Inscriptions on some of the altars found at Epiacum provide evidence of the Roman army units garrisoning the fort. One of these is inscribed "DEO HERCVLI C VITELLIVS ATTICIANVS > LEG VI V P F" ("To the god Hercules, Gaius Vitellius Atticianus, Centurion of the Legio VI Victrix, Loyal and Faithful, [erected this].") This was a regular army legion based at York.

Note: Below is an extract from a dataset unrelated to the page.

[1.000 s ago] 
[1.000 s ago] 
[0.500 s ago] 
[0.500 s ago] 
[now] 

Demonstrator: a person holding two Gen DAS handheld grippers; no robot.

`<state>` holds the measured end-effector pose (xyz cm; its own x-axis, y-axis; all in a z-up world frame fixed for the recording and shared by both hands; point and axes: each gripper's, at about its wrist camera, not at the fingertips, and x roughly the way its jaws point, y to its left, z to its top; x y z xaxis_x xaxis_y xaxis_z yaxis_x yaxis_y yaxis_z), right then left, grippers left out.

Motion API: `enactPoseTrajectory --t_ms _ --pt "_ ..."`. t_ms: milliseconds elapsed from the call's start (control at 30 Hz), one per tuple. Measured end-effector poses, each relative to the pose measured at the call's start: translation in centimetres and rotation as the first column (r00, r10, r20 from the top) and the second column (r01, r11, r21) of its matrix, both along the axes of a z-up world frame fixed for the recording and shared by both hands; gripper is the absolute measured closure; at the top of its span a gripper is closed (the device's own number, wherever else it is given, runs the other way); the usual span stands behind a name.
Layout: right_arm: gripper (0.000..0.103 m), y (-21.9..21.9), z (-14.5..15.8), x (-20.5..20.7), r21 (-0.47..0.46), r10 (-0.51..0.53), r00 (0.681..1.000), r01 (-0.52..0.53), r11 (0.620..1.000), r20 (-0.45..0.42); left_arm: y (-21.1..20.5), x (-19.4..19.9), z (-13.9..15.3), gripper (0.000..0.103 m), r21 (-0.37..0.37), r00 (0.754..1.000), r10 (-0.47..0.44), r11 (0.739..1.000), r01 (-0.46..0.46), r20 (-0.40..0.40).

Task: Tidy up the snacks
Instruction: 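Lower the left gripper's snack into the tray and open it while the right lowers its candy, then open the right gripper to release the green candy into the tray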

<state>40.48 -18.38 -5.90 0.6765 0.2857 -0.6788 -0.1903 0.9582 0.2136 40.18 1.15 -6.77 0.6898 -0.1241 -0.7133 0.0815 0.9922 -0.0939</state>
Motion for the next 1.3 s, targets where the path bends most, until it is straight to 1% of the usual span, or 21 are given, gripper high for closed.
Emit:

Another altar is inscribed "DEO APOLLINI G...IVS ... ...COH II NER ..." ("To the god Apollo, Gaius Julius Marcius, [commander] of the 2nd Cohort of Nervians, [fulfilled his vow]."). This and two other inscriptions also naming the 2nd Nervians, auxiliaries from the lower Rhine, date to 213–221 AD. The altar was in a socket of a big stone slab supported by four columns, each topped by a coin; one of these was dated to 141–161 AD. (Note: This altar and its slab can now be seen in the Great North Museum in Newcastle upon Tyne.)

==Archaeology==

Little archaeological research has taken place at Whitley Castle. In 1810, the Revd. John Hodgson excavated the bath house, in the north-east corner of Epiacum. In 1825 several leather shoes were recovered from a Roman rubbish tip when a Mr Henderson was cutting a drainage ditch. The geologist Thomas Sopwith surveyed the fort, describing it, its baths and the midden (waste heap) in 1833 as follows:

Still further north [of the multiple ditches] are the remains of the Hypocausta or baths — the supposed cemetery of the station — and, what is rather a variety in antiquarian researches, the perfect remains of a Roman middenstead, which, strange as it may appear, has furnished many loads of excellent manure to the neighbouring fields, and been hitherto the productive mine of several interesting curiosities.
— Thomas Sopwith

The fort was surveyed by R. G. Collingwood and described by him in his Archaeology of Roman Britain, 1930, where he noted the fort's uniquely skewed shape and extraordinary set of defensive ramparts on the western, uphill side. It is the highest stone-built Roman fort in Britain. Pottery excavated in the 1950s suggested that the fort was constructed in 122 AD, at the same time as Hadrian's Wall. A survey in 2007–8 by English Heritage showed a large Roman civilian settlement or vicus to the north and west of the fort. Artefacts found include coins, pottery, glass, objects made of jet, and inscribed stones. In 2012, the University of Durham carried out a geophysics survey. In the absence of a full excavation, archaeologists have exploited the diggings of moles to uncover Roman artefacts by sifting earth thrown up by the animals in their molehills. Finds include fragments of terra sigillata (Samian ware, Roman table pottery); rim fragments of serving bowls and earthenware pots; a bead made of jet; some iron nails; and a bronze dolphin from the bath house, most likely the handle of an instrument like a strigil or razor.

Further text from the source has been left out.